Return all the lines below in which the string "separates" appears.

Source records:
********************

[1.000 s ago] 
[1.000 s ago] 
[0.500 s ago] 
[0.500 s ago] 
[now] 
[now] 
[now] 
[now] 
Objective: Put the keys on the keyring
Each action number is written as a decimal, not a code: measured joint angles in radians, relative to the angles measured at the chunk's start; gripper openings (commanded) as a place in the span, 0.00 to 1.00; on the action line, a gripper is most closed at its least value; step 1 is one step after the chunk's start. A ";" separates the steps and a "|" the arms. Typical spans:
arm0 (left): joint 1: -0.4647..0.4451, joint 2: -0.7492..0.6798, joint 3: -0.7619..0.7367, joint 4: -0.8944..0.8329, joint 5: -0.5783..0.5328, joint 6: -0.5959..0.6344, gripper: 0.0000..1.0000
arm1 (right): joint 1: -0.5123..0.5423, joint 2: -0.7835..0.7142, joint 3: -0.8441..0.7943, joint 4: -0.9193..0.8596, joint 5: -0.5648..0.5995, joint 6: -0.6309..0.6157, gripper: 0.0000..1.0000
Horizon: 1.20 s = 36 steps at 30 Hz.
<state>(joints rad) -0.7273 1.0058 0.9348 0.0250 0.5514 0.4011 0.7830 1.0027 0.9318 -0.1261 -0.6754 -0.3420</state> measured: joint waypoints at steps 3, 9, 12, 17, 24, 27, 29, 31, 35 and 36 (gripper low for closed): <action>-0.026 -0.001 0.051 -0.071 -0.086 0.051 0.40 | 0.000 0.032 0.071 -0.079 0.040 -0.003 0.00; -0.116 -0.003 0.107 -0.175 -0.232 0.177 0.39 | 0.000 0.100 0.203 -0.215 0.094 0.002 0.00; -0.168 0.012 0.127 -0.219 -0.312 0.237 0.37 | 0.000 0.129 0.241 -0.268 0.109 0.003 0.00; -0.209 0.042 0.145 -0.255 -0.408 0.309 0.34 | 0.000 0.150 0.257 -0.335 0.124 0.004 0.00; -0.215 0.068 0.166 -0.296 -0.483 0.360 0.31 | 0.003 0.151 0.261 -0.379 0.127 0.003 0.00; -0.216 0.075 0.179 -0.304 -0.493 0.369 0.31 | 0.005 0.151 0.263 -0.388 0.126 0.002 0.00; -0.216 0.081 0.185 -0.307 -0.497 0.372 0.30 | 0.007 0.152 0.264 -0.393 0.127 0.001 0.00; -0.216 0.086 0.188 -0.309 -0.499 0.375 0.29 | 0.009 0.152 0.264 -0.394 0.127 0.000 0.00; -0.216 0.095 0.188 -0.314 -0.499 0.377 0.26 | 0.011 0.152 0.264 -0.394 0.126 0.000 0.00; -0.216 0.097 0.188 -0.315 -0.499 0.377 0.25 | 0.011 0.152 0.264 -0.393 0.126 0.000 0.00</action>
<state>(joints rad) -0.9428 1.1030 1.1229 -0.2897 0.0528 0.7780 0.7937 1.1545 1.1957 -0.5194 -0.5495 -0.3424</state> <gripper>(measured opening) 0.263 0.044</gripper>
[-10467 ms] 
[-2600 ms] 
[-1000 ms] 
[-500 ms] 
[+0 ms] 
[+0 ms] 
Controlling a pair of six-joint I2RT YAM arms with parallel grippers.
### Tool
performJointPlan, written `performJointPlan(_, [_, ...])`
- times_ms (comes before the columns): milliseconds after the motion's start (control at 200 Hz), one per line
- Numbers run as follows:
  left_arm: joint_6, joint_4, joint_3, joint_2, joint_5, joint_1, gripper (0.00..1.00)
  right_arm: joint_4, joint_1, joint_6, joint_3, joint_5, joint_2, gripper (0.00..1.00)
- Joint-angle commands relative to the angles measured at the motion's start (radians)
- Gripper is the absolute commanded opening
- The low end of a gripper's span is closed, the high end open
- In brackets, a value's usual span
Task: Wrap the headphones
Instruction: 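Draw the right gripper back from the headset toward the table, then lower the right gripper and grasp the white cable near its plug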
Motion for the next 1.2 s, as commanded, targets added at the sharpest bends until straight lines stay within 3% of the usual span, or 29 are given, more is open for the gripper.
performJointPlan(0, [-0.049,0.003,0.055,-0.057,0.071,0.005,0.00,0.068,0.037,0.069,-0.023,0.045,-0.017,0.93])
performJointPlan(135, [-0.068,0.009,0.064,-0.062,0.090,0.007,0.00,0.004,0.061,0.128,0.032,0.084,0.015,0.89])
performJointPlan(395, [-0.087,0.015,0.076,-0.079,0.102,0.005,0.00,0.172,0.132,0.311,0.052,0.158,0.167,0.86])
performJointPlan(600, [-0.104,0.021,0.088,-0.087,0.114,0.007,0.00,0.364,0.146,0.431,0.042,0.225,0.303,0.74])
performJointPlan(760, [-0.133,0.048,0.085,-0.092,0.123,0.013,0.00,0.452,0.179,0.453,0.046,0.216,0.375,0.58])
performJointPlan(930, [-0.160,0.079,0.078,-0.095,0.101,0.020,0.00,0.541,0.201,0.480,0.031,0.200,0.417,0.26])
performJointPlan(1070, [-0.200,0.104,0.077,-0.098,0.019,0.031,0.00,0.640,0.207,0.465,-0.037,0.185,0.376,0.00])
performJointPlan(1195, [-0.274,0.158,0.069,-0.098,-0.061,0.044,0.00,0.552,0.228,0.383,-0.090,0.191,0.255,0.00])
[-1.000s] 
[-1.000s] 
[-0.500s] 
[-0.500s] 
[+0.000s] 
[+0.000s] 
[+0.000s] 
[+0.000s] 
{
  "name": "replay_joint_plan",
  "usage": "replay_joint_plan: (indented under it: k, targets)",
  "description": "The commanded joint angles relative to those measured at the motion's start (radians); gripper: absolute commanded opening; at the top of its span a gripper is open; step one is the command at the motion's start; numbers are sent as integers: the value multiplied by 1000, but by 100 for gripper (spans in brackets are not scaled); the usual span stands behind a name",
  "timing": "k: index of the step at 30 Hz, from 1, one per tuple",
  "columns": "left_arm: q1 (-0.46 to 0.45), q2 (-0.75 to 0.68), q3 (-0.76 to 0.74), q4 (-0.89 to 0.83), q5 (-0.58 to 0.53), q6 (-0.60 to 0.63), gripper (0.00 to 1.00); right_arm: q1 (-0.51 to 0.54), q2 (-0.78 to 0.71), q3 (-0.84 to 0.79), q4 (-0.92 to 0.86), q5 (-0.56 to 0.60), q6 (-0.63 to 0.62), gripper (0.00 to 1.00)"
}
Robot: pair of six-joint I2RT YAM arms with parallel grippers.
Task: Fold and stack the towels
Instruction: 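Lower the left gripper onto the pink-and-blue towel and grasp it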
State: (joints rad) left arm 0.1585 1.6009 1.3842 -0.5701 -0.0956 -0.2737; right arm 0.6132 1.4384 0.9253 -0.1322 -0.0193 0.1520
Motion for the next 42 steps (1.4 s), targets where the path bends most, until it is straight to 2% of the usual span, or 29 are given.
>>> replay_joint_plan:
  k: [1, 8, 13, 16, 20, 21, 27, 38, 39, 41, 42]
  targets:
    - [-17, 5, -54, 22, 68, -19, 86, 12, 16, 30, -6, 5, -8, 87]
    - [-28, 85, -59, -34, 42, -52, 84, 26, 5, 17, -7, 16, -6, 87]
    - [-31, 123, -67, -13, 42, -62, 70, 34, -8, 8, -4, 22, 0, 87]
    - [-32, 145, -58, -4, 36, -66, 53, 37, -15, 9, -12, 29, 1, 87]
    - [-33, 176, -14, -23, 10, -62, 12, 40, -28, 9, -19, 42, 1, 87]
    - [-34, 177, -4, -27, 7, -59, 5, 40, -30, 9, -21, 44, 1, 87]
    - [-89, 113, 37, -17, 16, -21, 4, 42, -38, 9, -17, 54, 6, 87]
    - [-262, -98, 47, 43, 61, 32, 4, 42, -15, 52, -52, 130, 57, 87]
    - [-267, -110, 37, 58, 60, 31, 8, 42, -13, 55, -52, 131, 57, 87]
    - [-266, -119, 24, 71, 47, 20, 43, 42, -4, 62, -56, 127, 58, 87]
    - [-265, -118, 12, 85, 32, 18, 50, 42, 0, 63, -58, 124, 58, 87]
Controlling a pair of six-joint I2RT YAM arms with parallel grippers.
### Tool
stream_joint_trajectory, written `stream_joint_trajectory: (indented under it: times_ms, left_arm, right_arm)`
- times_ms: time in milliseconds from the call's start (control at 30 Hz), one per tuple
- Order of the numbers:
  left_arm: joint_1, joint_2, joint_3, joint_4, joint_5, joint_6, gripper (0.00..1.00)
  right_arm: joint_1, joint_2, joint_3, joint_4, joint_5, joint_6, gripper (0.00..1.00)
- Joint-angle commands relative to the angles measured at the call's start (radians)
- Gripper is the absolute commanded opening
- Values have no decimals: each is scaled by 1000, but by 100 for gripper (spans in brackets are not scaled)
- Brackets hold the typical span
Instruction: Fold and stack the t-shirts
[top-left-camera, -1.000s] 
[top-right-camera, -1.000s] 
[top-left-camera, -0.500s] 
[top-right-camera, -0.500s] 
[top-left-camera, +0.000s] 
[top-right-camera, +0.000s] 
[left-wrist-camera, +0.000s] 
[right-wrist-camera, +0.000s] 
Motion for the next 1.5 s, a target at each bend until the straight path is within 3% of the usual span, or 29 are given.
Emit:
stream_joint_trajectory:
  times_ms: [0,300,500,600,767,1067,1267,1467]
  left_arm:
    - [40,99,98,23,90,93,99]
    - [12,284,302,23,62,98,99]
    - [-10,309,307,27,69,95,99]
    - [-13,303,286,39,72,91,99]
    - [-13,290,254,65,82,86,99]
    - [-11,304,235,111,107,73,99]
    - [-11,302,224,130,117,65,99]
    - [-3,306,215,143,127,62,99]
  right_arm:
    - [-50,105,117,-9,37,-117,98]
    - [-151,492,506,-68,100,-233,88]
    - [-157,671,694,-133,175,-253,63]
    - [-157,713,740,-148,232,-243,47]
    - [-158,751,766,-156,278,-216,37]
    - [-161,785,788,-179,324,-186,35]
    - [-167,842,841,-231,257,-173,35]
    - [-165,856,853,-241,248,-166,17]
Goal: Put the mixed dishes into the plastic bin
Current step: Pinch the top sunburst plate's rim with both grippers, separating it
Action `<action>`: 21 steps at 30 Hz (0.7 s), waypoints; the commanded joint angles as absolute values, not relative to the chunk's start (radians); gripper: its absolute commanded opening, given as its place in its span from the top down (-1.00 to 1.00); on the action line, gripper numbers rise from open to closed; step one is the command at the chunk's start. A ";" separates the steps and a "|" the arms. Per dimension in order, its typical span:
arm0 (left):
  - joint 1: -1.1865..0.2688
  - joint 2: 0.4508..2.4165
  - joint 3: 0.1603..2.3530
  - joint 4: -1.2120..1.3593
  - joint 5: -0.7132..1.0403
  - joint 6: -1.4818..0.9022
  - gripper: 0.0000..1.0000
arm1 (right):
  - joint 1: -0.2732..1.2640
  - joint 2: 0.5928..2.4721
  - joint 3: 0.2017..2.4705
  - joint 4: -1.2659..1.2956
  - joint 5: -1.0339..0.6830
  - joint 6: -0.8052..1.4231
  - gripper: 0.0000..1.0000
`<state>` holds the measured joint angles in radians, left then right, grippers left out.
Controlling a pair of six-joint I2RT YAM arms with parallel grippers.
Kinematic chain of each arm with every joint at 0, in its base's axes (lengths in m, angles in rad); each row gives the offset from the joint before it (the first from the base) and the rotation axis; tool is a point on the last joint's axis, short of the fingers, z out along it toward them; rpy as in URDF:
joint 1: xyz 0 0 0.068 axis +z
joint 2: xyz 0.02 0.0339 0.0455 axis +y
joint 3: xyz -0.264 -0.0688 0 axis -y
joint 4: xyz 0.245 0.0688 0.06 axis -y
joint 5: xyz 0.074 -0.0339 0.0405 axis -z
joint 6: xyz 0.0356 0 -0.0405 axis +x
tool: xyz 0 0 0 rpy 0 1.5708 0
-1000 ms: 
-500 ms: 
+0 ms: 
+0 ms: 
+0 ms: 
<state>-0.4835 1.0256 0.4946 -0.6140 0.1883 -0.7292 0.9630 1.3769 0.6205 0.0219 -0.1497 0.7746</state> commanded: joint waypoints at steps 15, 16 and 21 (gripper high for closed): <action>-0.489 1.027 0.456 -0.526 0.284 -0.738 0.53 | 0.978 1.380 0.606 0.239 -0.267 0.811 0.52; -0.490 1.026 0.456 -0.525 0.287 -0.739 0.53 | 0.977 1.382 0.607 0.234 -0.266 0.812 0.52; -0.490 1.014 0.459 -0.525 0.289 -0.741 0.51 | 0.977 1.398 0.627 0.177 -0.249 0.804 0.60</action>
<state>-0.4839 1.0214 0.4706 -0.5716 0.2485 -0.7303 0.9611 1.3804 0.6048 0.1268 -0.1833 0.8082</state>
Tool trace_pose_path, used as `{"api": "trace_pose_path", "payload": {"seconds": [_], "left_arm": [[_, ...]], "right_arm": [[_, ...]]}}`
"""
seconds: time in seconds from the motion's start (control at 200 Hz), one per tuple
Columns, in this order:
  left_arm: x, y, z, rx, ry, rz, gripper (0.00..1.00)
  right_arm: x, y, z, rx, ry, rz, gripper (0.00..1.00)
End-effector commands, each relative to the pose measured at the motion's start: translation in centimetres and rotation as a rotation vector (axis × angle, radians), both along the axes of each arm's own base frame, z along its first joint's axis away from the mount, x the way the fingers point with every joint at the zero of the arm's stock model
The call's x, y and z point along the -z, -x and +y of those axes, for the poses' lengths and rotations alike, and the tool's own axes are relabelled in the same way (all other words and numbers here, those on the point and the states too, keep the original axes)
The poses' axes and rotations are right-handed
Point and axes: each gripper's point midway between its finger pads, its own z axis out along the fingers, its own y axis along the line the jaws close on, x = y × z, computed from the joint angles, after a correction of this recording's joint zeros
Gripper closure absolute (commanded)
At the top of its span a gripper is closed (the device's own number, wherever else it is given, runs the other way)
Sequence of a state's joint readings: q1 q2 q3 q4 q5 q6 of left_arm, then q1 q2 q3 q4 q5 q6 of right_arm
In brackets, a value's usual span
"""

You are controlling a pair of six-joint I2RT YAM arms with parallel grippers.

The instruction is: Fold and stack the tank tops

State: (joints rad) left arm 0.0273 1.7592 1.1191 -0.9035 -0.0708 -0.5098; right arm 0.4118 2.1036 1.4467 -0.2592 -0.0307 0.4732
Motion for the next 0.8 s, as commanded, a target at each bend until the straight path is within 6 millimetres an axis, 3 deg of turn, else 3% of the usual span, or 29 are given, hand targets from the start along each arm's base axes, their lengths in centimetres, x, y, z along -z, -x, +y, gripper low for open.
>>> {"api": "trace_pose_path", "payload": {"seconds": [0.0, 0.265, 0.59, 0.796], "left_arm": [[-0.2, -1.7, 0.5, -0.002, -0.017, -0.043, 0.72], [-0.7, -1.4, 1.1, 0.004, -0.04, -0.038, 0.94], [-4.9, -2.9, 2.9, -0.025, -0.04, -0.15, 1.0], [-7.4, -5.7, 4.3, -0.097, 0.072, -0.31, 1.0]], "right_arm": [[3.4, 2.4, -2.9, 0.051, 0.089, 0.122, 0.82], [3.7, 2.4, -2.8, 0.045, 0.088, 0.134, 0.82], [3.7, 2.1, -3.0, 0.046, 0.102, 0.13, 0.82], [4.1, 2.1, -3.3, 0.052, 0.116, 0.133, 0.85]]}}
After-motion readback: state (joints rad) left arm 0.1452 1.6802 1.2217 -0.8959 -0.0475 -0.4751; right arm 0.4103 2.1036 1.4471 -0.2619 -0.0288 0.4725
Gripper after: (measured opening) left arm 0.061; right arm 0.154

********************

◆ **Response to the exercise**:
Each action number is written as a decimal, not a code: measured joint angles in radians, relative to the angles measured at the chunk's start; gripper openings (commanded) as a place in the span, 0.00 to 1.00; on the action line, a gripper is most closed at its least value; step 1 is one step after the chunk's start. A ";" separates the steps and a "|" the arms. Typical spans:
Action `<action>`: 21 steps at 30 Hz (0.7 s), waypoints; the commanded joint angles as absolute values, not relative to the chunk's start (radians); gripper: its absolute commanded opening, given as its place in its span from the top down (-1.00 to 1.00); on the action line, gripper numbers rise from open to closed; step one is the command at the chunk's start. A ";" separates the steps and a "|" the arms. Per dimension in order, its typical span:

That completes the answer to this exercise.